Memory and CPU time from yambo-3.4.1 to yambo-3.4.0

Deals with issues related to computation of optical spectra in reciprocal space: RPA, TDDFT, local field effects.

Moderators: Davide Sangalli, andrea.ferretti, myrta gruning, andrea marini, Daniele Varsano, Conor Hogan

Post Reply
gfratesi
Posts: 5
Joined: Mon Apr 20, 2015 11:16 am

Memory and CPU time from yambo-3.4.1 to yambo-3.4.0

Post by gfratesi » Thu Apr 30, 2015 4:27 pm

Dear all,

I am computing the independent-particle optical properties (yambo -o
c) of a metal slab with adsorbates. All discussions below refer to
calculations on a single CPU.

I started by a problem with yambo-3.4.1 which I was able to reproduce
with the new version yambo-4.0.0. But before coming to that (into
another thread), I noticed something strange in the RAM/CPU cost while
executing the new version: this is the focus of the current message.

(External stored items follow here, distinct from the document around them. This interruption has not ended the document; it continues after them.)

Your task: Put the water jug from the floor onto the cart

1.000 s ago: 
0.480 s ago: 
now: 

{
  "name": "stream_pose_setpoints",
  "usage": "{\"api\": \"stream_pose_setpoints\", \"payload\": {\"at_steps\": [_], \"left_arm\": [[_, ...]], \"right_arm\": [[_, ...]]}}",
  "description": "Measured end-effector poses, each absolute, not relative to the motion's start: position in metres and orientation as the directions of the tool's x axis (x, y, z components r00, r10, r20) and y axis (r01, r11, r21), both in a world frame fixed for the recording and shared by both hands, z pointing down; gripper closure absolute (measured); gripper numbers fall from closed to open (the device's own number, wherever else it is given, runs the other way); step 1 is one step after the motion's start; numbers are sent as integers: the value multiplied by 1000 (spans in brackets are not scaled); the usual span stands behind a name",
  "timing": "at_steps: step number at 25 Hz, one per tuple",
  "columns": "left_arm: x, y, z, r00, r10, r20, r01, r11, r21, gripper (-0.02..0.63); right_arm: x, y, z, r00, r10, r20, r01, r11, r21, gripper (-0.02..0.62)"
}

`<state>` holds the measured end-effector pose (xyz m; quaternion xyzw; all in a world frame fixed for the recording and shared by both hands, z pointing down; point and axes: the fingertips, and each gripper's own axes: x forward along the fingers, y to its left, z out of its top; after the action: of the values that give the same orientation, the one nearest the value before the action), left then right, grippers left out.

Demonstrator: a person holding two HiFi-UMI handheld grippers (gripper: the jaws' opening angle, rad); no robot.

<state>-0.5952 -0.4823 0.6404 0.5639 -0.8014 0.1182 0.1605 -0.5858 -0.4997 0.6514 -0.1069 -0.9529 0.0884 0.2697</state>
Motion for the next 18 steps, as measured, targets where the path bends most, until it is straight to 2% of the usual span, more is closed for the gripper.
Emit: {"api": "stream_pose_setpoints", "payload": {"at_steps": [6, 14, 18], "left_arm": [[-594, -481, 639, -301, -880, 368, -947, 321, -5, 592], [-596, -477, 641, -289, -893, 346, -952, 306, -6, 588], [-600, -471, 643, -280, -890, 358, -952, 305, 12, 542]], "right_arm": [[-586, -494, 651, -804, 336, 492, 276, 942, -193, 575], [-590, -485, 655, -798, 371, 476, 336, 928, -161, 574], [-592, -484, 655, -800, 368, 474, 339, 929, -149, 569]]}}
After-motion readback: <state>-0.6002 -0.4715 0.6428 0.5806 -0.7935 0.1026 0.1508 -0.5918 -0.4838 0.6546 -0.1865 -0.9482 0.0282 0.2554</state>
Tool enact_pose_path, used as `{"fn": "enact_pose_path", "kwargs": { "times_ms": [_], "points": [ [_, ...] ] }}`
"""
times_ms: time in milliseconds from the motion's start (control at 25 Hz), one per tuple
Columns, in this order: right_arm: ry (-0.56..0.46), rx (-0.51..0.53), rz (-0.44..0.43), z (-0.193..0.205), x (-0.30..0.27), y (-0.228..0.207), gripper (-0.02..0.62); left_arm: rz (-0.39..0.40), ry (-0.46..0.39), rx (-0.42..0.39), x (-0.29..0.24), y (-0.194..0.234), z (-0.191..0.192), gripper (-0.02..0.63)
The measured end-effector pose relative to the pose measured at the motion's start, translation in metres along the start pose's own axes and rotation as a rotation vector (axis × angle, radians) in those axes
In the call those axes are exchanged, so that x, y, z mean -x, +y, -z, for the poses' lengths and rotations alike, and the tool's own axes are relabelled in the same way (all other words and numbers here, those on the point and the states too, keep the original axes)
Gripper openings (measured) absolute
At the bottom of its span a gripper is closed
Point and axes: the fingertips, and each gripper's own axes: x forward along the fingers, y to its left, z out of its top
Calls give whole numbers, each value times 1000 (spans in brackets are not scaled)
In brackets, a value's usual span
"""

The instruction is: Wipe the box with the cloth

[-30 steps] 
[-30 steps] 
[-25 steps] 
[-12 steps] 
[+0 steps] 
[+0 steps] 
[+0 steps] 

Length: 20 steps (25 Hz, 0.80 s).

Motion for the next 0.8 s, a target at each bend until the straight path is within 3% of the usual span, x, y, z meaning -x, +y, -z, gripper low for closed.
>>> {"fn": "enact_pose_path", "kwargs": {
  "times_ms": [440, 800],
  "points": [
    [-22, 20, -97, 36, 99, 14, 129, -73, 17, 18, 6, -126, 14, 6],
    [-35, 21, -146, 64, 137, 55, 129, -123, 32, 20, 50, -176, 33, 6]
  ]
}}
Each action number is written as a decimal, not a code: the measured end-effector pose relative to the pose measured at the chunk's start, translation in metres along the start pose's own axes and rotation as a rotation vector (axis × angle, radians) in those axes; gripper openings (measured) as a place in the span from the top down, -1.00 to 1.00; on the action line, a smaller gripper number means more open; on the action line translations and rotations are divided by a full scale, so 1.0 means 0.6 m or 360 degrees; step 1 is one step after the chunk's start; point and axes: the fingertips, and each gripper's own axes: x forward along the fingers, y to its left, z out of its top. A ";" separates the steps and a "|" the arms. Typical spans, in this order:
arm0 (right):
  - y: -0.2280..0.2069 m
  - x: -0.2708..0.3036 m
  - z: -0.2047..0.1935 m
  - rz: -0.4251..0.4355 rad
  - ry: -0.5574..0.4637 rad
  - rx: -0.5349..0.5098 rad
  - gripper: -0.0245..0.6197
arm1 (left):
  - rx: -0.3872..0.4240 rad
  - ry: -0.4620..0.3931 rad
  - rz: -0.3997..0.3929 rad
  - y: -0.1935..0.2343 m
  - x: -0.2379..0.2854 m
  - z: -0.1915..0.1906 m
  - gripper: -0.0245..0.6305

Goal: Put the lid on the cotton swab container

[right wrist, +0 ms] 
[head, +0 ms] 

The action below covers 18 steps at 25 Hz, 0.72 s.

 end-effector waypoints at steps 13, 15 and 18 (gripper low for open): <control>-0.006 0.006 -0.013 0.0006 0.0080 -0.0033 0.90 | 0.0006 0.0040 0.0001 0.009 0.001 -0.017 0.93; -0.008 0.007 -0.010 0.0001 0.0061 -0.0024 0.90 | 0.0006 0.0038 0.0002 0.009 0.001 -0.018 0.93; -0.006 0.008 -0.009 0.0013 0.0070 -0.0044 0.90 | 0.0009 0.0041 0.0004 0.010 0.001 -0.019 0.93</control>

The system is moderately large: the SAVE folder generated by p2y takes
21GB with 430 bands. There are 96 KP and ~700 electrons. I can handle
the problem in house, but some calculations were tested also on
the HPC system galileo.cineca.it.


With yambo-3.4.1:
-----------------

The RAM taken by the calculation (yambo -o c, to compute the IP-RPA at
gamma) is about the size of the SAVE folder.
After the evaluation of the dipoles (about 1h) the calculation of
Xo@q1 took only few seconds (<10s).


With yambo-4.0.0:
-----------------

The calculation of the dipoles goes as above. Also, the final spectrum
is consistent. But as the calculation enters the evaluation of X0@q1
are the unexpected issues:

1) the RAM occupied grows up to 53GB

2) the calculation of X0@q1 takes 5hours, and slows down at about 42%
(see below the extract from l_optics_chi). This is reproducible at
the very same point by rerunning the calculation on the same machine
as well as from scratch (also the pw.x run) on galileo.cineca.it.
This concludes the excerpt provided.